The problem
Show all lines containing "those" from the data below.

Dataset
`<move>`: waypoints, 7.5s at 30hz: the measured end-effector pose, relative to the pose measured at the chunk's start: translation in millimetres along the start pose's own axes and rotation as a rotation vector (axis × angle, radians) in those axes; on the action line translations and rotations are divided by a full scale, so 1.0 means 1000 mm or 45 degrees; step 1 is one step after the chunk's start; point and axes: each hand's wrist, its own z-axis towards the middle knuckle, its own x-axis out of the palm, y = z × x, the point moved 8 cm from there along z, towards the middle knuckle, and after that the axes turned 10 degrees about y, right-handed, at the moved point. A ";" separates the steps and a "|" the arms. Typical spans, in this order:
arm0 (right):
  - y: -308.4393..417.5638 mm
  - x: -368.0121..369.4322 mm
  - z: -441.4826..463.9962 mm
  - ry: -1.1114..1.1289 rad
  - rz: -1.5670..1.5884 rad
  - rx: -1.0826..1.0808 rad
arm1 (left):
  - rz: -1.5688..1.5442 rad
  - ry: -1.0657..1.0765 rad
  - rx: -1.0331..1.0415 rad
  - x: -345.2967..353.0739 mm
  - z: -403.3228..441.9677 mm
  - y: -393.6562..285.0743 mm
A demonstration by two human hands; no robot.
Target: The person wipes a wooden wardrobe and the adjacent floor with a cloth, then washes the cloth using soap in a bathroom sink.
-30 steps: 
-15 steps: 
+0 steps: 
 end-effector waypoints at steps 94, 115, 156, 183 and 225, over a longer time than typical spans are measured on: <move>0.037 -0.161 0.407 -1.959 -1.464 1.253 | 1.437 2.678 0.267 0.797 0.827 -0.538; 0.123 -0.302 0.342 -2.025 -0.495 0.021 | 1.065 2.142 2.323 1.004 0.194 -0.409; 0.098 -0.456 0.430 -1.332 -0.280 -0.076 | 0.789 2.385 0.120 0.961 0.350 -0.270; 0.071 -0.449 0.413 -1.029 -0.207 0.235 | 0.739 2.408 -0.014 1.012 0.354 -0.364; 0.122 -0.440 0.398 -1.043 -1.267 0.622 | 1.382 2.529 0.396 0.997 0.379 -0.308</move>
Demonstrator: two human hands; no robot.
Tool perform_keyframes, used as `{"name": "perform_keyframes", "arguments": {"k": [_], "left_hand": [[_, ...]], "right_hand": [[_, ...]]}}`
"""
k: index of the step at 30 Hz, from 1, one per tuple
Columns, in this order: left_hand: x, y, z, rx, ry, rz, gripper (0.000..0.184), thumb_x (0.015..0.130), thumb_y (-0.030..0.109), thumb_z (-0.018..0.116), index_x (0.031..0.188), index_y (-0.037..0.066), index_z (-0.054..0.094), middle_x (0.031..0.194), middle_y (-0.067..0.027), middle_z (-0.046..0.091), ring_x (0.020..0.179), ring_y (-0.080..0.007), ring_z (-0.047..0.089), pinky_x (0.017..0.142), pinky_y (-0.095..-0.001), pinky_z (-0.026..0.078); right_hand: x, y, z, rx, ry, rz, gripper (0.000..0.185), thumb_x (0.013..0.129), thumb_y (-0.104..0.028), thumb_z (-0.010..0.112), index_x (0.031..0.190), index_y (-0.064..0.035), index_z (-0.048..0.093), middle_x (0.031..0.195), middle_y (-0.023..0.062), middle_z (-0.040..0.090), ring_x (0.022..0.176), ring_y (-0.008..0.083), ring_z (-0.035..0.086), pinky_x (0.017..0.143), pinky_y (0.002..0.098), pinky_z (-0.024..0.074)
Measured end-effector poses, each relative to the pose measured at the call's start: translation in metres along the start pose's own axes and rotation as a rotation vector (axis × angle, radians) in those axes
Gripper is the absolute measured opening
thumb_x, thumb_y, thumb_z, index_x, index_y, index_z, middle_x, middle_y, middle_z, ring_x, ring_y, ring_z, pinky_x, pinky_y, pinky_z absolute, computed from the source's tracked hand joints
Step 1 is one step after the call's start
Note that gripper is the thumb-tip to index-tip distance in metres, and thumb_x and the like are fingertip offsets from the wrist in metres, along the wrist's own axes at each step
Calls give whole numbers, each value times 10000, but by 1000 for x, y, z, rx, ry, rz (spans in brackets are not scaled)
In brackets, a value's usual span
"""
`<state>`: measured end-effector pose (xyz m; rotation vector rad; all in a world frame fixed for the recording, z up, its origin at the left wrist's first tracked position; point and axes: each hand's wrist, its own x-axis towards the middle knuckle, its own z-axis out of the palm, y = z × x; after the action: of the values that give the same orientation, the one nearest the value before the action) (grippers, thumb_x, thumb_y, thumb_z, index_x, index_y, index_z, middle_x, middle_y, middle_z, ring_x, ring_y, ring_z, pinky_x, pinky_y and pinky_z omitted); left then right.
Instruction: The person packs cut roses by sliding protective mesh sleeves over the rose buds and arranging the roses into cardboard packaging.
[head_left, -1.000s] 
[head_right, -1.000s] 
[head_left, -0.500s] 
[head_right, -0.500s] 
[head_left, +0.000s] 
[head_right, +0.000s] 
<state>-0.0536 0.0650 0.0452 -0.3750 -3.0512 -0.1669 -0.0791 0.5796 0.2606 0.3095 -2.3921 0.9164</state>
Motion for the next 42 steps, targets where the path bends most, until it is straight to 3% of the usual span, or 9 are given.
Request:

Response area
`<move>`: waypoints, 7.5s at 30hz: the measured end-effector pose, relative to the pose measured at the chunk's start: translation in millimetres along the start pose's own axes and rotation as a rotation vector (axis × angle, radians) in those axes; on the action line translations and rotations are divided by a full scale, so 1.0 means 1000 mm or 45 degrees; step 1 is one step after the chunk's start; point and axes: each hand's wrist, its own z-axis towards the middle knuckle, its own x-axis out of the palm, y = z × x, the point moved 8 cm from there along z, towards the middle knuckle, and after that the axes turned 10 degrees about y, right-handed, at the moved point. A ";" separates the steps and a "|" the arms. Typical spans, in this order:
Measured end-effector poses, each relative to the pose measured at the call's start: translation in metres along the start pose's own axes and rotation as a rotation vector (axis × angle, radians) in those axes

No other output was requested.